[Your task]:
A word-for-word repeat of all the data is the goal.

[Data section]:
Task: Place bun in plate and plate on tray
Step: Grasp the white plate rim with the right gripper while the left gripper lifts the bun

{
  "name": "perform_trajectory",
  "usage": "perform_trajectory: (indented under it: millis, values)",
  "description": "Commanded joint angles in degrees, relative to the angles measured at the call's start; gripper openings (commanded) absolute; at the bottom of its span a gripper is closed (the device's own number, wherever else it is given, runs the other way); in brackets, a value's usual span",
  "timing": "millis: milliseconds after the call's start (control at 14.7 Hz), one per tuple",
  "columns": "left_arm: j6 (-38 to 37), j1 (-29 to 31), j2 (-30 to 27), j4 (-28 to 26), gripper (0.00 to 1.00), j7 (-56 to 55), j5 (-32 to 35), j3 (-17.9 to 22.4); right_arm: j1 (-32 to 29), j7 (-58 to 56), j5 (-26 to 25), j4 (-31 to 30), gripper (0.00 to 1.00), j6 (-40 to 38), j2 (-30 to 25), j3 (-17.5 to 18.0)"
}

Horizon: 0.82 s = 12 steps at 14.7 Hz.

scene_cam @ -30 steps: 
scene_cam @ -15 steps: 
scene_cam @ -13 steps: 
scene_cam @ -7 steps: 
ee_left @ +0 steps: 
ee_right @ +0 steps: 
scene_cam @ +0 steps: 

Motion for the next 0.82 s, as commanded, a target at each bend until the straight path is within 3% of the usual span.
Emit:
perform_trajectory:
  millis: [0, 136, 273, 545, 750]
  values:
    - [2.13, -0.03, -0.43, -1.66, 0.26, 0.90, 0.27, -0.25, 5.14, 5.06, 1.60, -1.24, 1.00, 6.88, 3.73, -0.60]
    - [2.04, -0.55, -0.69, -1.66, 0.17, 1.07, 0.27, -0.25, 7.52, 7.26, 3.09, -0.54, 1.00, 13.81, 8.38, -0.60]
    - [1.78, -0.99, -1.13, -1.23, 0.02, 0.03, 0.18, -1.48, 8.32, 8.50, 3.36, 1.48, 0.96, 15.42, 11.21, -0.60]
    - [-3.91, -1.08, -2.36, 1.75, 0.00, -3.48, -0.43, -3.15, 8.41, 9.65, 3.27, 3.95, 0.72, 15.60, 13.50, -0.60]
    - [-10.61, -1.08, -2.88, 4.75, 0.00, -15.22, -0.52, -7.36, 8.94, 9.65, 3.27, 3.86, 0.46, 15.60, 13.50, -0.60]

[Solved exercise]:
Task: Place bun in plate and plate on tray
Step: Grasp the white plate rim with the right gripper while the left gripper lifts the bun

{
  "name": "perform_trajectory",
  "usage": "perform_trajectory: (indented under it: millis, values)",
  "description": "Commanded joint angles in degrees, relative to the angles measured at the call's start; gripper openings (commanded) absolute; at the bottom of its span a gripper is closed (the device's own number, wherever else it is given, runs the other way); in brackets, a value's usual span",
  "timing": "millis: milliseconds after the call's start (control at 14.7 Hz), one per tuple",
  "columns": "left_arm: j6 (-38 to 37), j1 (-29 to 31), j2 (-30 to 27), j4 (-28 to 26), gripper (0.00 to 1.00), j7 (-56 to 55), j5 (-32 to 35), j3 (-17.9 to 22.4); right_arm: j1 (-32 to 29), j7 (-58 to 56), j5 (-26 to 25), j4 (-31 to 30), gripper (0.00 to 1.00), j6 (-40 to 38), j2 (-30 to 25), j3 (-17.5 to 18.0)"
}

Horizon: 0.82 s = 12 steps at 14.7 Hz.

scene_cam @ -30 steps: 
scene_cam @ -15 steps: 
scene_cam @ -13 steps: 
scene_cam @ -7 steps: 
ee_left @ +0 steps: 
ee_right @ +0 steps: 
scene_cam @ +0 steps: 

Motion for the next 0.82 s, as commanded, a target at each bend until the straight path is within 3% of the usual span.
Emit:
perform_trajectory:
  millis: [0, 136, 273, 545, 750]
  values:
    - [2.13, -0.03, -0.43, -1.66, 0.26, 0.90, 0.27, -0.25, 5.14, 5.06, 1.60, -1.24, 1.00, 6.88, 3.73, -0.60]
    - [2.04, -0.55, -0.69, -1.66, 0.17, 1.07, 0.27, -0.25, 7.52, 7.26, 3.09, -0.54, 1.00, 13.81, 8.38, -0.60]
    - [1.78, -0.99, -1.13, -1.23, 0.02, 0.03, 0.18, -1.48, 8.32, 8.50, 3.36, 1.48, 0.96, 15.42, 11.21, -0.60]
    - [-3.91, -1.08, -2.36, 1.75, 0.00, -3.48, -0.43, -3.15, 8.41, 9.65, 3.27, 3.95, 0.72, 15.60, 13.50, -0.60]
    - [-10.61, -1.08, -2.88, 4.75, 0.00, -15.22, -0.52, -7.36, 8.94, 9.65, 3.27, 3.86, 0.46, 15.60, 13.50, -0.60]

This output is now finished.